With Robert Burns Day coming up Saturday, attention turns to things Scottish, and that includes bagpipes, not that you need them when singing his songs.

Here are ten related notes.

  1. Though best known as Great Highland bagpipes, related reservoir wind bag woodwind instruments have long traditions throughout Europe, Northern Africa, Western Asia, the Persian Gulf, and South Asia.
  2. Pipers usually refer to the instrument as “the pipes,” “stand of pipes,” or “set of pipes.”
  3. A bagpipe has one chanter pipe (played with both hands) and one or more drone pipes. The melody is played on the chanter while the drone holds a single – distinctive – lower tone as harmony.
  4. Most blowpipes into the wind reservoir have a non-return valve that keeps the bags inflated. Otherwise, the tongue has to do the job.
  5. Bellows applied to some bagpipes beginning in the 16th or 17th century supply air to the bag for a more even tone than would happen with the warmer and moister human breath. The modification allows for more delicate reeds and smaller instruments, such as those found in the Lowlands, Ireland, Northumbria, France, and Poland.
  6. Airflow to the reeds is controlled by the player’s arm pressure.
  7. The air bags are commonly made with the skins of goats, sheep, cows, or even dogs, though synthetic materials like Gore-Tex are advancing. The bags do need periodic cleaning to prevent fungal colonies from developing as a result of condensation.
  8. There’s no easy way to stop the sound once it’s started in most instruments. That’s why bagpipe music is heard as one long legato until the air runs out.

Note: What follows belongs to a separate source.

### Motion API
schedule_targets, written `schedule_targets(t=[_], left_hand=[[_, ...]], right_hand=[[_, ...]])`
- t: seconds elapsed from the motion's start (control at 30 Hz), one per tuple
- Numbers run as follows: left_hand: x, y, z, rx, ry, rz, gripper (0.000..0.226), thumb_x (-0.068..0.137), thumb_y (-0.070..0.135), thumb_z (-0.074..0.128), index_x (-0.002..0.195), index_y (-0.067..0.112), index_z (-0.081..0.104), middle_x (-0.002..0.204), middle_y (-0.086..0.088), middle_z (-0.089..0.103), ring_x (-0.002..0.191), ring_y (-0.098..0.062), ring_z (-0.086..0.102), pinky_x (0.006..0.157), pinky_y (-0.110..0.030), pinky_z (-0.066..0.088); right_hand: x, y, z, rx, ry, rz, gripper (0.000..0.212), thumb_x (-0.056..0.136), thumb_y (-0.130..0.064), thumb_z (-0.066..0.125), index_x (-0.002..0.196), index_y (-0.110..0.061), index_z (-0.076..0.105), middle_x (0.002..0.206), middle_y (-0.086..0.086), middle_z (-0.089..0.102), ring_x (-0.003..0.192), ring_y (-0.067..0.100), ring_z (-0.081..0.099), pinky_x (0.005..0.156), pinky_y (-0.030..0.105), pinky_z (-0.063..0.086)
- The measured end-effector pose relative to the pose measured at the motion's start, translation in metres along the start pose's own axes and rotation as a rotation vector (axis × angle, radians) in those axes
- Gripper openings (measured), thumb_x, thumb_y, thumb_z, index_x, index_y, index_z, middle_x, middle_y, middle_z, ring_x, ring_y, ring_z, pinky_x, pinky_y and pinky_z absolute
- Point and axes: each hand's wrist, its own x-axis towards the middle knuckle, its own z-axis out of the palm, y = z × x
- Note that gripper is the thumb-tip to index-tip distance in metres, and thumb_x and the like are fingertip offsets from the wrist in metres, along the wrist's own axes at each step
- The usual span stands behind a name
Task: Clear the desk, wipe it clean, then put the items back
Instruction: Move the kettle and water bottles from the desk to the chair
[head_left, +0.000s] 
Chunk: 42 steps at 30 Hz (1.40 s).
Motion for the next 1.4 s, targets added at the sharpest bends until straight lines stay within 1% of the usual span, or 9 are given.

  9. The British Empire placed Highland pipers at the head of its military processions, spreading the sound worldwide. Leading the units into battle, however, resulted in a high mortality rate. The quip, “Shoot the player,” didn’t always refer to a pianist.
  10. Bagpipes have become features of funerals and memorials for police, fire, and military personnel throughout the English-speaking world. They’re also the official instrument of the World Curling Federation, should you be feeling sporty.